# Hey! I'm new here, I have a nagging question.



## Spifflet (Jul 13, 2016)

Hello people,

I'm sort of new to trying to be comfortable with myself and others knowing I'm a furry, but that's besides the point.

My question is, do you think it's at all weird to have a fursona that's not you're actual gender? I'm not Trans IRL and I don't have plans of becoming Trans either. but I feel more comfortable having me be represented as a female. Is that odd? Any input helps.

Basically I need conformation that I'm not an absolute creep/insane person.

Thanks!

-Spiff


----------



## Vince_Werewolf (Jul 13, 2016)

Pocari Roo is a male fursona, but the IRL human behind him is female.

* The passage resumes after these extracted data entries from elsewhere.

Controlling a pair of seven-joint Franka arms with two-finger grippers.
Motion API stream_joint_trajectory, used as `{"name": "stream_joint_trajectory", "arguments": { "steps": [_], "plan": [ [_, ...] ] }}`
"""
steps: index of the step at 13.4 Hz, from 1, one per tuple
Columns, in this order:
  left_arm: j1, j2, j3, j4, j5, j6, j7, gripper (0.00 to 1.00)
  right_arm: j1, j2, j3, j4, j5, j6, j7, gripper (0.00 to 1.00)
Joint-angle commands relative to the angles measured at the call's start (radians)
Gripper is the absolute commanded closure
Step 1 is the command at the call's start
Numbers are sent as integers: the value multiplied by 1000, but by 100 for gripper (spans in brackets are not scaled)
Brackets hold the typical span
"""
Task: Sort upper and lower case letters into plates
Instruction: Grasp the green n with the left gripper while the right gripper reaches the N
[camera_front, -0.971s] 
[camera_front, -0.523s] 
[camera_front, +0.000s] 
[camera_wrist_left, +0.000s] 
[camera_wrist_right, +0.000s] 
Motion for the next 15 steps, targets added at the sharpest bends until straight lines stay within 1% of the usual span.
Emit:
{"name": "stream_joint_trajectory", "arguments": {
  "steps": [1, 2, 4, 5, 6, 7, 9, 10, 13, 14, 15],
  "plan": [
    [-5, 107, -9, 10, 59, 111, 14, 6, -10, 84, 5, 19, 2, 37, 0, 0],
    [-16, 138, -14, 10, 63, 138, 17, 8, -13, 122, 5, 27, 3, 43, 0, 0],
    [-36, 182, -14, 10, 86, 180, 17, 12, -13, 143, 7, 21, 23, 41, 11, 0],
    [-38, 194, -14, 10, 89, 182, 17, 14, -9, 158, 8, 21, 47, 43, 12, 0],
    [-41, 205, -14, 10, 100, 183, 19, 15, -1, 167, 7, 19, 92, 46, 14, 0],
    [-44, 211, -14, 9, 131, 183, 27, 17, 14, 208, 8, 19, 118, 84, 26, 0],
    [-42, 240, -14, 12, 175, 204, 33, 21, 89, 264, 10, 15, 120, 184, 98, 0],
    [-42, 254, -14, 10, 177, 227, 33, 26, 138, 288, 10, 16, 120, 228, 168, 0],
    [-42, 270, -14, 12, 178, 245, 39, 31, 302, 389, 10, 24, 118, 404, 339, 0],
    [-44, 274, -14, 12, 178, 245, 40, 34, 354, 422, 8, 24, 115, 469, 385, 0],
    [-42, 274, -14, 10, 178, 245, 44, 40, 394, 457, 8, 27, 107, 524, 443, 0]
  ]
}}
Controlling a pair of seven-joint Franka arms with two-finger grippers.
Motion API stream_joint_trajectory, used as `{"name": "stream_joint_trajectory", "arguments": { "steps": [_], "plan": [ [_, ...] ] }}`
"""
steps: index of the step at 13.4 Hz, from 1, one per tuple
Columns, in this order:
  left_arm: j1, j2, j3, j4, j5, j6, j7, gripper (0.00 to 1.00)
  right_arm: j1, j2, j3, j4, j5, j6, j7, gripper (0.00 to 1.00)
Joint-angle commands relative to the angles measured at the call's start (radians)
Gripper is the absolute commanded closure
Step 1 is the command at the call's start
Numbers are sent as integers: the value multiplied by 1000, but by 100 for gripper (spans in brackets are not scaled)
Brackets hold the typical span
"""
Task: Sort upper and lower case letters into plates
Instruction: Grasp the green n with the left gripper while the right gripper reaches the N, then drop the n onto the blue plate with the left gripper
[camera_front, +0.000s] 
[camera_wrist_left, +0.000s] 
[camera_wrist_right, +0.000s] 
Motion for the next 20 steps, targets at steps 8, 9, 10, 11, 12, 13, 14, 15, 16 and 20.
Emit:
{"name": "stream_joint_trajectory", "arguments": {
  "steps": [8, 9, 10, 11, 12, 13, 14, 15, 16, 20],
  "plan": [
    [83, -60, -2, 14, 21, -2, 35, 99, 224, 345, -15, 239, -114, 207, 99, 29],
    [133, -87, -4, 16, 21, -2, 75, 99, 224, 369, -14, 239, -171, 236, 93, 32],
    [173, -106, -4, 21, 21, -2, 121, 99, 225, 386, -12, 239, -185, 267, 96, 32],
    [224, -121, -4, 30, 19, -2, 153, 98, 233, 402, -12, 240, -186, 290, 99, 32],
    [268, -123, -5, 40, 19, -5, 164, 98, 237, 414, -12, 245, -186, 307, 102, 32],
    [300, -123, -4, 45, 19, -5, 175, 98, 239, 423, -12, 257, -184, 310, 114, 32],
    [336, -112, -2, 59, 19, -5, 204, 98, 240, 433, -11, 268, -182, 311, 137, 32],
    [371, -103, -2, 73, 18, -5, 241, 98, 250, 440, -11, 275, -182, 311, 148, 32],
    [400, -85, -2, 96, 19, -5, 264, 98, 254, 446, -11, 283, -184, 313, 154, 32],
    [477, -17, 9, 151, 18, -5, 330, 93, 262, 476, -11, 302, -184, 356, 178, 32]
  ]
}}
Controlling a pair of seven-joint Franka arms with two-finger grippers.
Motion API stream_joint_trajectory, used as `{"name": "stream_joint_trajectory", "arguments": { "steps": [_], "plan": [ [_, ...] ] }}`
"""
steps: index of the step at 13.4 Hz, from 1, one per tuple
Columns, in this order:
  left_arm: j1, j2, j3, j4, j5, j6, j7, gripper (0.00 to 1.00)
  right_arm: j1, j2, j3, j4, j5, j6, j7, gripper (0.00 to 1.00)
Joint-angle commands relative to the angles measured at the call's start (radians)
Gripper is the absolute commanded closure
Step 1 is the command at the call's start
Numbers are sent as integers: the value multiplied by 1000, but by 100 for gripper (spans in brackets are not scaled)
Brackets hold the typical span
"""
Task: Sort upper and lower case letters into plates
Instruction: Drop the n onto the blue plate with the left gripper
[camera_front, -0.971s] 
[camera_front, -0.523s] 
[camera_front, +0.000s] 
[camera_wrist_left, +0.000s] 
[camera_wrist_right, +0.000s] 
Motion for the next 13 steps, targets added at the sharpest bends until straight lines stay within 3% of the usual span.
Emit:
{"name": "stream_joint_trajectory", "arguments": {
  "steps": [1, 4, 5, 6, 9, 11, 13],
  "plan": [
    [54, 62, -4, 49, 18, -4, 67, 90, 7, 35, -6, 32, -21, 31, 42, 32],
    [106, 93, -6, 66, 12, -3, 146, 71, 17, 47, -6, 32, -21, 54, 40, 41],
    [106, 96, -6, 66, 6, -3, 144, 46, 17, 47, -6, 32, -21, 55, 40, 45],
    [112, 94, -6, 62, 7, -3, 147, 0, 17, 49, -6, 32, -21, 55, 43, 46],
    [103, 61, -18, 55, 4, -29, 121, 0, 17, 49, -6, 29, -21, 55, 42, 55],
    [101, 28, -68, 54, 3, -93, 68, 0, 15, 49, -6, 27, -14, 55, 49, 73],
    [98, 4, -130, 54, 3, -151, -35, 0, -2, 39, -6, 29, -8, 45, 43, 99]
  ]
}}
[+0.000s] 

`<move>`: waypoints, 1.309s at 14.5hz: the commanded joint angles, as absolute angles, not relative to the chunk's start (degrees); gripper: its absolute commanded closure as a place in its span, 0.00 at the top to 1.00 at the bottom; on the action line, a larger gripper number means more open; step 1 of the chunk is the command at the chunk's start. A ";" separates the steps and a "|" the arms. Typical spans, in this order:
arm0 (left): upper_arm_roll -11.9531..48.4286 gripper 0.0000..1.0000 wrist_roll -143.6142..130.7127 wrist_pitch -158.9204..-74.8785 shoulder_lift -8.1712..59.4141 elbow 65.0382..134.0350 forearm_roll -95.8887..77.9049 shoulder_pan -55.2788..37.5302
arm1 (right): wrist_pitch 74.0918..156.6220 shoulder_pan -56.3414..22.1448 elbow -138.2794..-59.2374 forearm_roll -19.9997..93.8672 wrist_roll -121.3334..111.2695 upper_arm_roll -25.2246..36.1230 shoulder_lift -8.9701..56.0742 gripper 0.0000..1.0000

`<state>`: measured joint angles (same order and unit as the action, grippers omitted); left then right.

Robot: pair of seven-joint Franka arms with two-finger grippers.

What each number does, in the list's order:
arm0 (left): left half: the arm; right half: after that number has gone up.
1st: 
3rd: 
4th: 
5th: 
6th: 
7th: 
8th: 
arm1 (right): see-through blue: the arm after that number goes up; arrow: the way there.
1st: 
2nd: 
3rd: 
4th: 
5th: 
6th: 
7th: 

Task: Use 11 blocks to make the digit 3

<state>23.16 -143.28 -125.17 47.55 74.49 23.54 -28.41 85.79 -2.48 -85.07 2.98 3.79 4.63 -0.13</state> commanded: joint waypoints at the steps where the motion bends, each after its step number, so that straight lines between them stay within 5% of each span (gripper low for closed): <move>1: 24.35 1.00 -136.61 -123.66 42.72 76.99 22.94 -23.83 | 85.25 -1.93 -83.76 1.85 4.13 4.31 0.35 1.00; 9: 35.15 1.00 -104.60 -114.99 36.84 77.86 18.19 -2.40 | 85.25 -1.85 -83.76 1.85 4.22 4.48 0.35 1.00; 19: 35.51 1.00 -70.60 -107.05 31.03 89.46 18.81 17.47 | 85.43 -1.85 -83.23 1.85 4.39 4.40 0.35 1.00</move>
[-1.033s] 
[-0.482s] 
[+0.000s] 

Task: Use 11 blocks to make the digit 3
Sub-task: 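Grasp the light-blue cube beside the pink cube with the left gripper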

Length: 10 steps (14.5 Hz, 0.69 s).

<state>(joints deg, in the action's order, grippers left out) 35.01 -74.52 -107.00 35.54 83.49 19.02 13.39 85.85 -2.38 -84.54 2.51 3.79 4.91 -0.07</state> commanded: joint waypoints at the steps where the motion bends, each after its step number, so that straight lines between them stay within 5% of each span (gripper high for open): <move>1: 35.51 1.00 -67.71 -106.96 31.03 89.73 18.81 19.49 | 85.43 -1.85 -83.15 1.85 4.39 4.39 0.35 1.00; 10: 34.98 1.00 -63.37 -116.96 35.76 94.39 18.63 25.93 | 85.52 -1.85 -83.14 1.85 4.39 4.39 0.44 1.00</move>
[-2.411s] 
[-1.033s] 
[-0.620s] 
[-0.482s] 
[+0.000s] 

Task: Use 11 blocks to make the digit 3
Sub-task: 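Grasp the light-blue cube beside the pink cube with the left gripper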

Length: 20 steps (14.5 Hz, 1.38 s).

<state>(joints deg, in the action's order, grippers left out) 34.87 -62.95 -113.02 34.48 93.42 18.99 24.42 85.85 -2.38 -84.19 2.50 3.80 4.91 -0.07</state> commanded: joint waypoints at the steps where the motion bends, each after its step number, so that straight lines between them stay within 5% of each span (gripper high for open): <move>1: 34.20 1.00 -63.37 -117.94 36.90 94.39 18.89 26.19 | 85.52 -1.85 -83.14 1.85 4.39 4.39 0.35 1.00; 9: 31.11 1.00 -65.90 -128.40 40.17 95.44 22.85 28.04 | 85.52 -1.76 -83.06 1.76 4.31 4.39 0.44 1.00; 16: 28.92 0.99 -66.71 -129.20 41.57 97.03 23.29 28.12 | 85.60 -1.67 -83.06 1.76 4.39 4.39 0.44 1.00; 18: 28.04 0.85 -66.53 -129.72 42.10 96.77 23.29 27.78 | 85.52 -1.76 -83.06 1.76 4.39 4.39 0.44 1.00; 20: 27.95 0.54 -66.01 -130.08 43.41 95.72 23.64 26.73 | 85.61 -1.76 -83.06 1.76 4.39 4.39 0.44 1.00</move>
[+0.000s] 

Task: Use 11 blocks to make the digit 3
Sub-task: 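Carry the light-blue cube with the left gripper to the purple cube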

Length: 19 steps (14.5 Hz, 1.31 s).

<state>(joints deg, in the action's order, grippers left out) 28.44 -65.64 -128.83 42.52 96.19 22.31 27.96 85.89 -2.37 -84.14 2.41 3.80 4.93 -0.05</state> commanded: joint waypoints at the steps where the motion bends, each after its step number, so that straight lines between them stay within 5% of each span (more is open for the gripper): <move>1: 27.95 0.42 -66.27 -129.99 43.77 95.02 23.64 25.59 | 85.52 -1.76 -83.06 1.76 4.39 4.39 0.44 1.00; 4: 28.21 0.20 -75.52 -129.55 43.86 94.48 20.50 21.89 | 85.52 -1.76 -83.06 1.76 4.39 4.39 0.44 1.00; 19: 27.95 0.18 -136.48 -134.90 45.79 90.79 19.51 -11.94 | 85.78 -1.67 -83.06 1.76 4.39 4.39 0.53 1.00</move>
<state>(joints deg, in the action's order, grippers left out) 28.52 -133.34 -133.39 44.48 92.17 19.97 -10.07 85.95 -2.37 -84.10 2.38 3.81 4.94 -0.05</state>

Don't feel bad about it, I guess...


----------



## Azrion/Zhalo (Jul 13, 2016)

I don't think it's weird :/


----------



## Spifflet (Jul 13, 2016)

Vince_Werewolf said:


> Pocari Roo is a male fursona, but the IRL human behind him is female.
> 
> Don't feel bad about it, I guess...


lol that totally helps


----------



## Spifflet (Jul 13, 2016)

Azrion/Zhalo said:


> I don't think it's weird :/


Thanks


----------



## C.Y.AN (Jul 13, 2016)

There's things out there a lot "Weirder".
You're just being you & that's what you should be doing.


----------



## Beetblood (Jul 13, 2016)

My fursona doesn't match my gender either. I don't find it weird. c:


----------



## TeslaSkunk (Jul 13, 2016)

Not at all, thats absolutely fine, just welcome and enjoy as much as you can


----------



## Yakamaru (Jul 13, 2016)

your*

As for a Fursona not being your actual gender IRL: Who cares.


----------



## DravenDonovan (Jul 13, 2016)

I think, by now, everyone on here regards me as a Male.  However..I'm a female..I find it really hard to relate to a female sona.  Or character.  I actually think most females are annoying x.o Not saying they actually are, I just find it hard to get close to one.  So therefore my Sona, and online preference, is Male.  Maybe I am a trans IRL, but I'm mostly straight.  I say mostly because I am attracted to personalities, not physiques.


----------



## Yakamaru (Jul 13, 2016)

DravenDonovan said:


> I think, by now, everyone on here regards me as a Male.  However..I'm a female..I find it really hard to relate to a female sona.  Or character.  I actually think most females are annoying x.o Not saying they actually are, I just find it hard to get close to one.  So therefore my Sona, and online preference, is Male.  Maybe I am a trans IRL, but I'm mostly straight.  I say mostly because I am attracted to personalities, not physiques.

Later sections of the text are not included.